Records from a collection
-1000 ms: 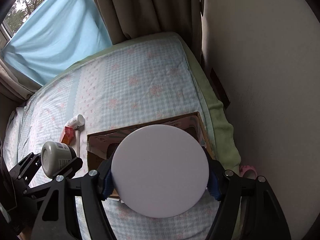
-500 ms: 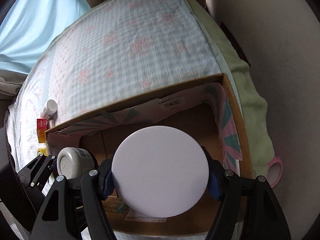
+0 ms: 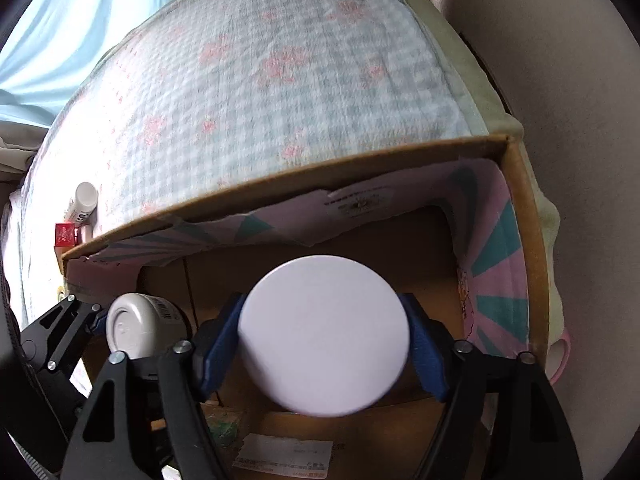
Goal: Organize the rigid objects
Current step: 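Carry the white jar and white lid into the cardboard box with both tools, then open both tools to release the items and withdraw from the box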
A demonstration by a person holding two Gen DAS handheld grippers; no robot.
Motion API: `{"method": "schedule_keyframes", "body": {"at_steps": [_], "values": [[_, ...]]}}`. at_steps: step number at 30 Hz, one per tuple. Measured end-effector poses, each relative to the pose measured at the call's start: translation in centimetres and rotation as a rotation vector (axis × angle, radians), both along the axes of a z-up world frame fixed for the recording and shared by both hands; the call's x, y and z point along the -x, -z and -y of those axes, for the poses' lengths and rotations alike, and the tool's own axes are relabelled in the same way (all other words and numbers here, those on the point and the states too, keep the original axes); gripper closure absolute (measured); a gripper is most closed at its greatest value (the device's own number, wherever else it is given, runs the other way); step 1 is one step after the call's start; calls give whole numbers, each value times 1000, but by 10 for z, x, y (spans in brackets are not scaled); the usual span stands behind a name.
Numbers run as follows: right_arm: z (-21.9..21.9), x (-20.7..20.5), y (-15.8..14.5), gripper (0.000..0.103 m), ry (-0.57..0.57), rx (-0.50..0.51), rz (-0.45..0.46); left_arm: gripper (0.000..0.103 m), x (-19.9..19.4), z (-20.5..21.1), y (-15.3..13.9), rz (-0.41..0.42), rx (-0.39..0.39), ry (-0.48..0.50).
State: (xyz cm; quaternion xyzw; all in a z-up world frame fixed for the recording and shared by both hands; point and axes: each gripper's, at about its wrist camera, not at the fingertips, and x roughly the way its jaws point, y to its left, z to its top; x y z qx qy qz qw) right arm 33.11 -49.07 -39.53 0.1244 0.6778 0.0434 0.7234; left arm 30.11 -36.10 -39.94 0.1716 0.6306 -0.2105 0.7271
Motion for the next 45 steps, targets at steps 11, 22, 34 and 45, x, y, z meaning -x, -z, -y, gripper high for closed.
{"method": "schedule_keyframes", "body": {"at_steps": [11, 22, 34, 45], "values": [[24, 11, -13, 0, 41, -35, 7, 0, 6, -12, -24, 33, 27, -27], [24, 35, -58, 0, 43, 29, 47, 0, 37, -14, -69, 90, 27, -13], [-24, 65, -145, 0, -26, 117, 195, 0, 89, -61, -155, 217, 43, -114], [-88, 78, -211, 0, -119, 20, 346, 0, 155, -179, -222, 337, 31, -289]]}}
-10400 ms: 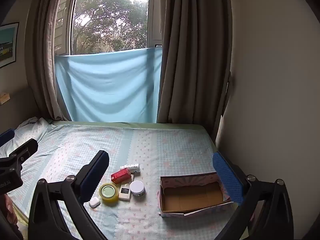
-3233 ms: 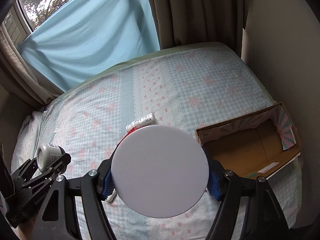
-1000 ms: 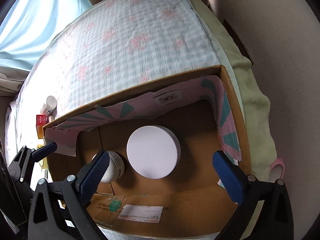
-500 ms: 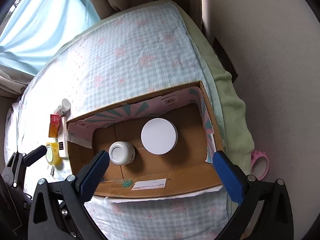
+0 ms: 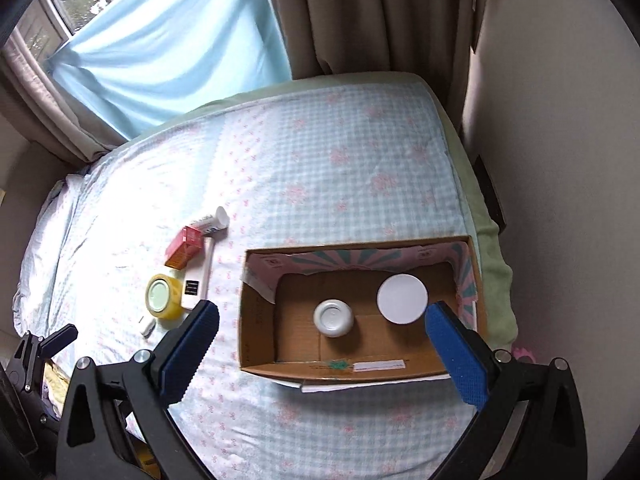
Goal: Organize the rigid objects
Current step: 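Open both tools to release the items and withdraw from the box, then grasp the yellow tape roll with the left tool while the right tool grasps the red box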
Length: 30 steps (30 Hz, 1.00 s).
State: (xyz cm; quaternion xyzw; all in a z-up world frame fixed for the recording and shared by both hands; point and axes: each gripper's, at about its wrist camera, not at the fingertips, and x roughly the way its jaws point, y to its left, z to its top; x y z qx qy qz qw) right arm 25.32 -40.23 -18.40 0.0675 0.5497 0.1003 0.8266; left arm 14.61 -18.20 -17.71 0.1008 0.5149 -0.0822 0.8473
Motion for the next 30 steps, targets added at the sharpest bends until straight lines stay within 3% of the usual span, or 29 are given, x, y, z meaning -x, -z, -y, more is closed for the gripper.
{"method": "schedule_keyframes", "body": {"at_steps": [9, 15, 22, 30], "values": [[-81, -19, -42, 0, -257, -39, 82, 0, 19, -90, -10, 30, 28, -129], [-146, -43, -49, 0, -448, -45, 122, 0, 15, -134, 13, -14, 70, -197], [-218, -71, -24, 0, -713, 16, 113, 0, -2, -172, 69, -106, 132, -286], [-294, -107, 51, 0, -1026, 88, 46, 0, -38, -193, 150, -168, 126, -278]]}}
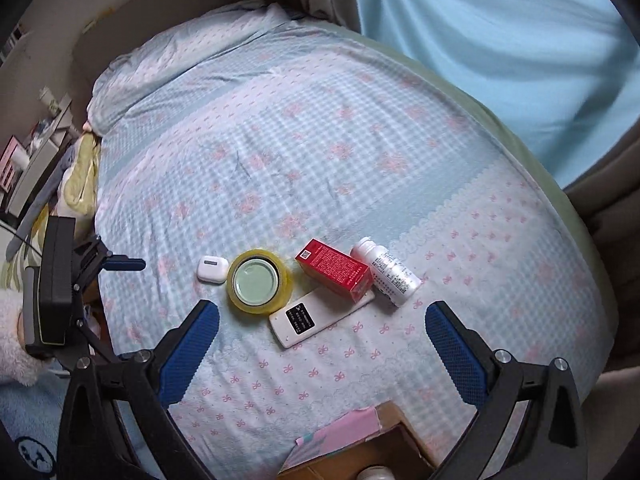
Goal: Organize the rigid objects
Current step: 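Grasp the yellow tape roll with the left tool while the right tool grasps the red box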
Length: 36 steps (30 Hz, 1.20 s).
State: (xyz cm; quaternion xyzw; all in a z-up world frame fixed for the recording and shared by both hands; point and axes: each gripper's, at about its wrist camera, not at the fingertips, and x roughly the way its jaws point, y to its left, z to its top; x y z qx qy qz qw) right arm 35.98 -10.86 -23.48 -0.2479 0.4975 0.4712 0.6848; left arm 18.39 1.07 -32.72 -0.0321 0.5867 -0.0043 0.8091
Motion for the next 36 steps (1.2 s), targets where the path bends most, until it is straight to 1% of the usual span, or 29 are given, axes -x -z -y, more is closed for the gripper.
{"method": "schedule_keyframes", "body": {"at_steps": [3, 8, 12, 14, 15, 16, 17, 19, 20, 21, 22, 26, 28, 31, 33, 36], "values": [[-25, -9, 30, 0, -111, 60, 1, 0, -17, -4, 31, -21, 1, 4], [-60, -30, 80, 1, -241, 140, -7, 0, -44, -1, 80, -64, -13, 34], [-82, -38, 117, 6, -358, 216, -14, 0, -60, 0, 107, -67, -8, 40], [-91, -38, 135, 12, -423, 246, -22, 0, -69, -3, 118, -75, 6, 32], [-93, -38, 144, 17, -452, 266, -28, 0, -72, -4, 123, -76, 14, 29], [-96, -38, 153, 20, -480, 286, -31, 0, -74, -6, 128, -74, 16, 26], [-99, -37, 161, 22, -507, 300, -31, 0, -75, -7, 132, -72, 19, 25], [-102, -36, 175, 31, -557, 321, -44, 0, -78, -9, 139, -70, 35, 27], [-104, -35, 181, 32, -579, 328, -52, 0, -79, -10, 141, -65, 42, 30], [-105, -34, 186, 35, -602, 327, -57, 0, -80, -10, 143, -60, 41, 34], [-105, -32, 189, 41, -623, 324, -60, 0, -81, -10, 143, -55, 39, 37], [-106, -29, 196, 47, -691, 312, -55, 0, -88, -13, 145, -28, 51, 44], [-106, -31, 200, 53, -698, 313, -68, 0, -92, -15, 144, -20, 52, 52], [-104, -35, 207, 58, -699, 328, -81, 0, -102, -20, 143, -18, 57, 81], [-105, -36, 214, 58, -691, 347, -94, 1, -108, -22, 143, -25, 68, 100], [-106, -35, 219, 59, -694, 353, -85, 2, -117, -26, 144, -48, 89, 113]]}}
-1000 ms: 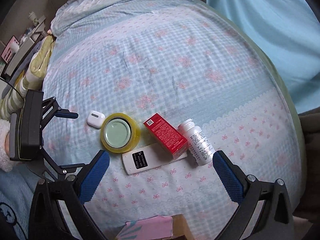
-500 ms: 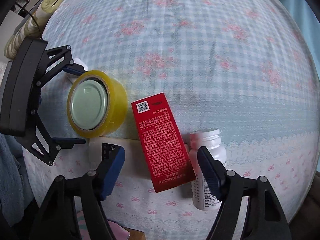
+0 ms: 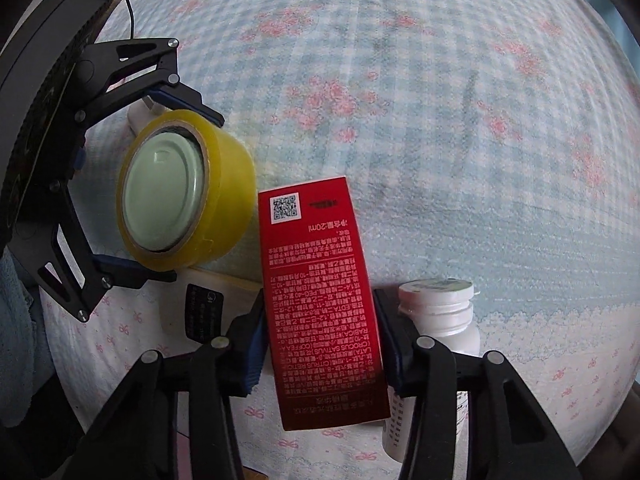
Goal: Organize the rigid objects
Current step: 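Grasp the yellow tape roll with the left tool while the right tool grasps the red box, then carry the tape roll and red box over the cardboard box with both tools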
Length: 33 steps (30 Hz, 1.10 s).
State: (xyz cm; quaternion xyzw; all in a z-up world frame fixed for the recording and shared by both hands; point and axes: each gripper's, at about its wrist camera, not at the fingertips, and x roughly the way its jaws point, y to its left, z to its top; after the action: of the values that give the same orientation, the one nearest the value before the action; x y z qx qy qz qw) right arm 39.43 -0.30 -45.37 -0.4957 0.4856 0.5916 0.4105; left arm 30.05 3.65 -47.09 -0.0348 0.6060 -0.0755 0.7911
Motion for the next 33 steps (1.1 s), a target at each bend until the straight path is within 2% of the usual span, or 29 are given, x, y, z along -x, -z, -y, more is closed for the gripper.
{"method": "schedule_keyframes", "body": {"at_steps": [9, 21, 28, 33], "values": [[-10, 9, 3, 63, -13, -6, 17, 3, -16, -4, 3, -13, -3, 24], [1, 25, -6, 64, 49, -44, 46, 3, 5, 9, -19, 18, -30, -7], [9, 29, -25, 64, 123, -61, 50, 3, 8, 9, -39, 45, -33, -16], [13, 26, -55, 64, 221, -101, 55, 3, 13, 3, -65, 74, -13, -38]]}}
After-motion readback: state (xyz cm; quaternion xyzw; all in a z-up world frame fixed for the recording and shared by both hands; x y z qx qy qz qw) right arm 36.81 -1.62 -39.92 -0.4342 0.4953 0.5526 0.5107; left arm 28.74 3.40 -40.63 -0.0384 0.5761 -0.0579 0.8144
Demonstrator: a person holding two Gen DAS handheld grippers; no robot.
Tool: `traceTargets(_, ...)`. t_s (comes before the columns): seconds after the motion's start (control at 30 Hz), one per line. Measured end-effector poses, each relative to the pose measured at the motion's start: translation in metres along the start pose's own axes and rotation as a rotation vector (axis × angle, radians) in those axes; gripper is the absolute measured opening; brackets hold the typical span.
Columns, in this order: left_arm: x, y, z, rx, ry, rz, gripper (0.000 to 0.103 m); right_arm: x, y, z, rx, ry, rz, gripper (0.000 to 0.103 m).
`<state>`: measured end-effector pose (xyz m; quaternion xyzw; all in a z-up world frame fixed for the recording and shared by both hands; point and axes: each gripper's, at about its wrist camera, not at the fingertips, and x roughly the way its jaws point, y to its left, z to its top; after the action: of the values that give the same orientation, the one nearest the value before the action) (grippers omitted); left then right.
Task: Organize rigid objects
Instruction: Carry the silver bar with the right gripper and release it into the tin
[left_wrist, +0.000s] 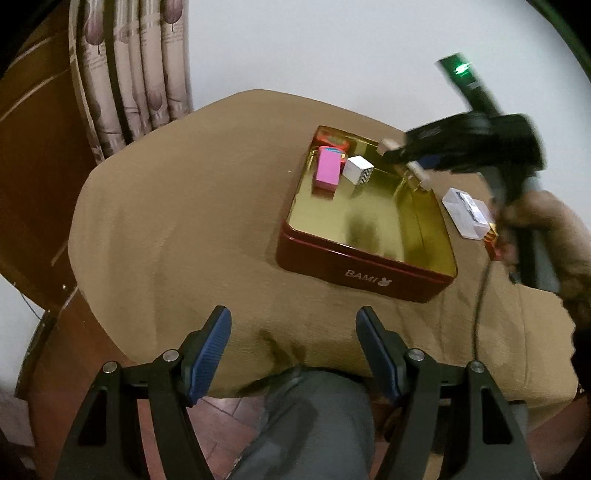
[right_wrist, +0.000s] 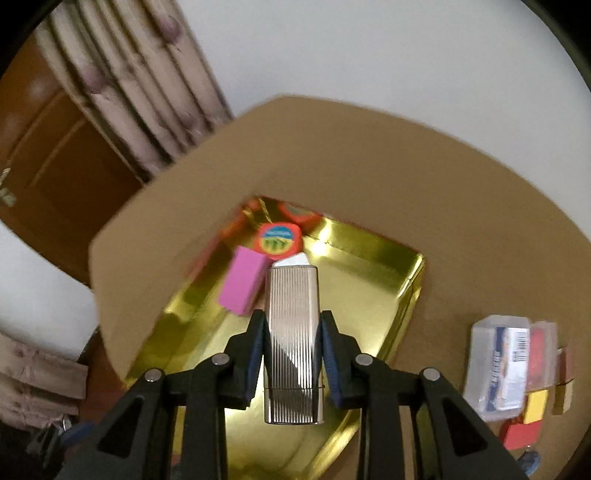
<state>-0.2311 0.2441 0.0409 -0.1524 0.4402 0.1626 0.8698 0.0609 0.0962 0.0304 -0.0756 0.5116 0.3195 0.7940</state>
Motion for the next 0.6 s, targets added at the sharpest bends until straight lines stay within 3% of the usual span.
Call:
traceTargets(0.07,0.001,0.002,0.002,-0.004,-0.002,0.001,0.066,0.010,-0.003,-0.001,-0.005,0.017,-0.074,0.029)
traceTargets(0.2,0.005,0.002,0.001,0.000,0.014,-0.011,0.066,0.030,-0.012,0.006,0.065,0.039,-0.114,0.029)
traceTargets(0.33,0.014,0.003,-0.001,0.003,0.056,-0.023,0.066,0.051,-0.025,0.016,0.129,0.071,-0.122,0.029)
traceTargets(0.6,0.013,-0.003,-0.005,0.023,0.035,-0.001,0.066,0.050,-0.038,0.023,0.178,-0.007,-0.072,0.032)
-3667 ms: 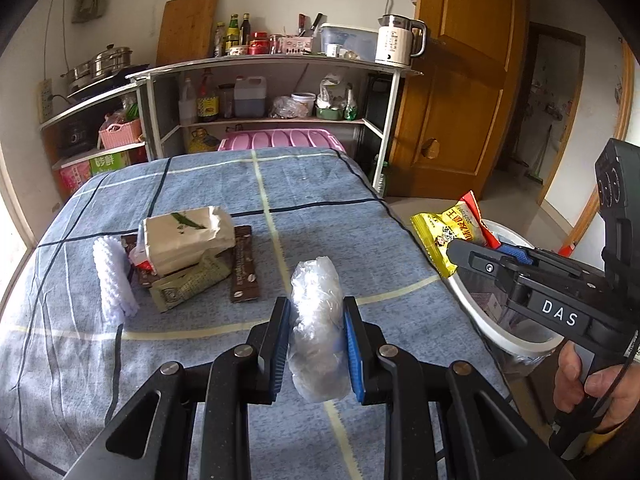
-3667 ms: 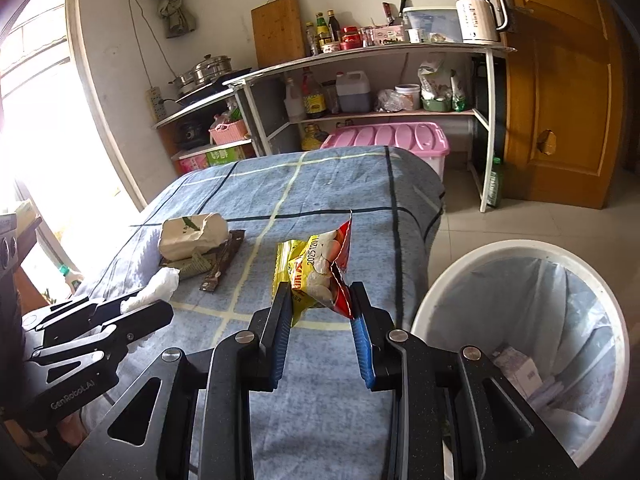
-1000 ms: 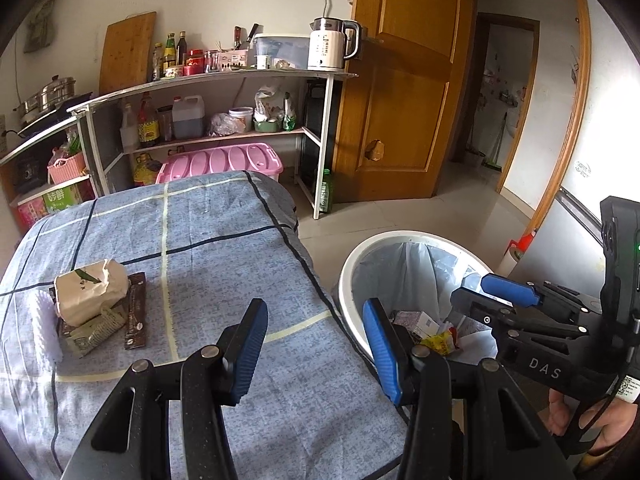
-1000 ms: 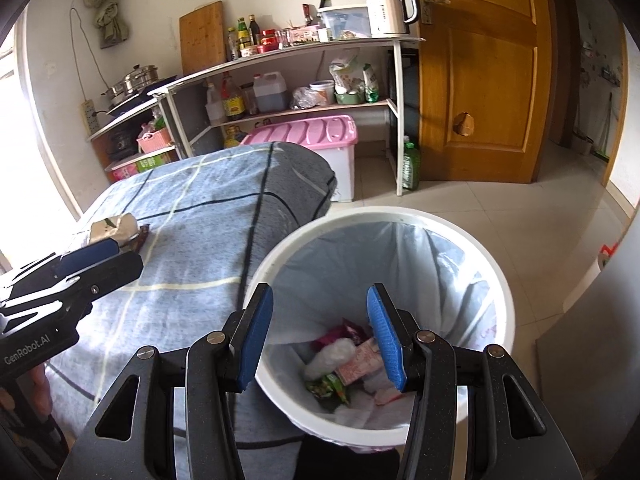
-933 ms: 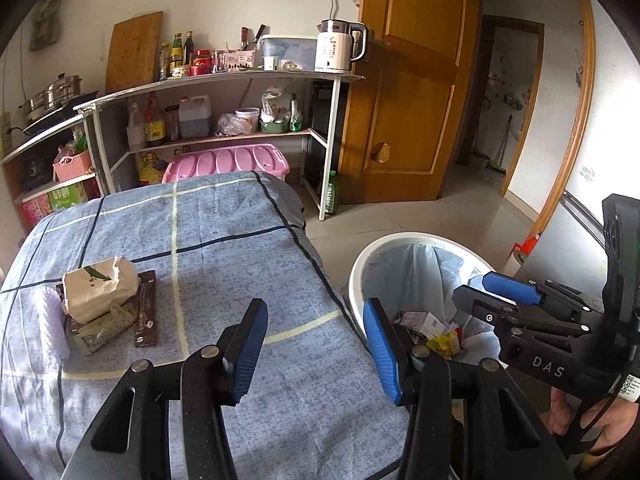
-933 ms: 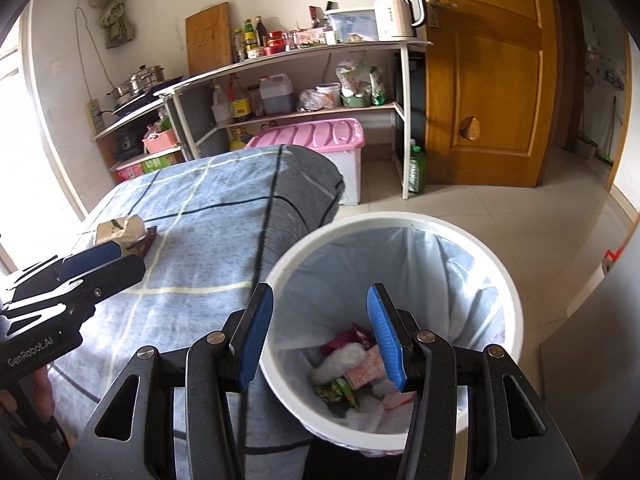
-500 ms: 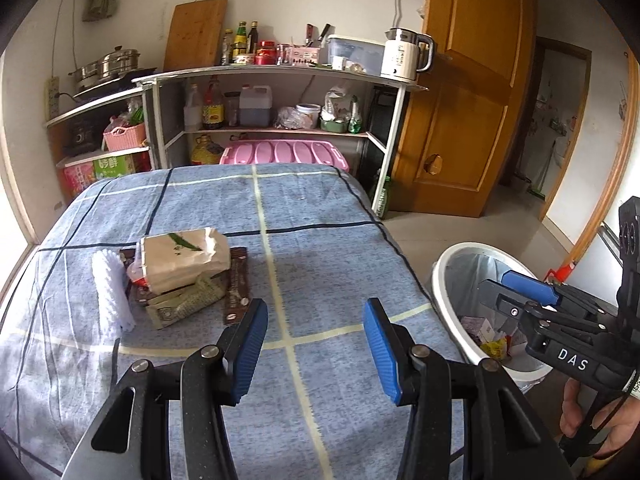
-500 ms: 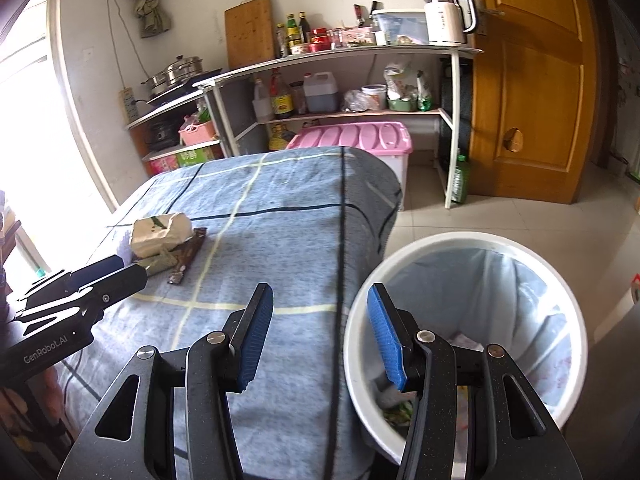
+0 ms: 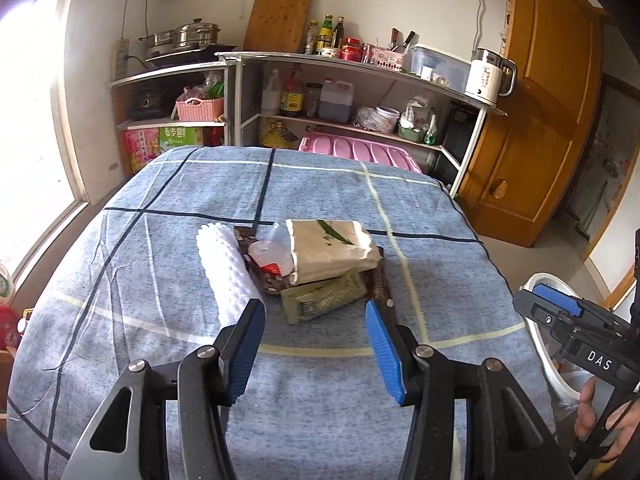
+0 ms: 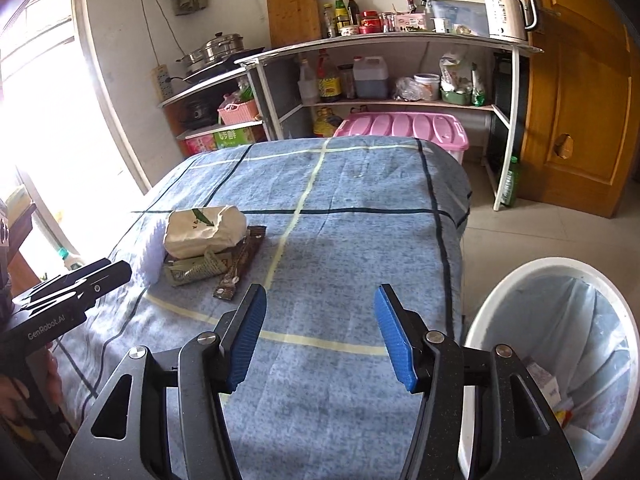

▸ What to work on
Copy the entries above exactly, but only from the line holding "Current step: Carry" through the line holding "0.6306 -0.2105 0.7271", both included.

▸ Output for this task
Current step: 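Carry the white jar and white lid into the cardboard box with both tools, then open both tools to release the items and withdraw from the box
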A demonstration by a person holding two Gen DAS handheld grippers; no robot.
Motion API: `{"method": "schedule_keyframes", "body": {"at_steps": [_], "values": [[_, ...]]}}`. at_steps: step number at 30 Hz, one per tuple. Measured end-effector poses, each relative to the pose measured at the call's start: translation in centimetres and rotation as a rotation vector (axis × angle, radians), both along the axes of a z-up world frame fixed for the recording and shared by both hands; the call's x, y and z point along the -x, -z and -y of those axes, for the poses' lengths and rotations alike, and the tool's own axes are relabelled in the same way (all other words and numbers here, those on the point and the states too, keep the original axes); gripper closure absolute (measured); a gripper is most closed at its greatest value (the device's own number, wherever else it is given, runs the other way); step 1 is one step after the call's start; calls give whole numbers, each value times 1000, but by 10 for z, x, y (spans in brackets are not scaled); the usual span stands behind a name.
Numbers run as follows: right_arm: z (-21.9..21.9), x (-20.7..20.5), y (-15.8..14.5), gripper (0.000..0.103 m), ry (-0.57..0.57), rx (-0.50..0.51), rz (-0.45..0.46); left_arm: gripper (0.000..0.103 m), x (-19.9..19.4), z (-20.5..21.1), y (-15.3..13.9), rz (-0.41..0.42), rx (-0.39..0.39), ry (-0.48..0.50).
State: (xyz cm; quaternion xyzw; all in a z-up world frame fixed for the recording and shared by both hands; point and axes: each gripper's, at about its wrist camera, not at the fingertips, and x roughly the way its jaws point, y to its left, z to its top; x y z qx qy qz qw) right arm 33.11 -49.07 -39.53 0.1244 0.6778 0.0434 0.7234; left arm 30.11 -36.10 -39.94 0.1716 0.6306 -0.2105 0.7271

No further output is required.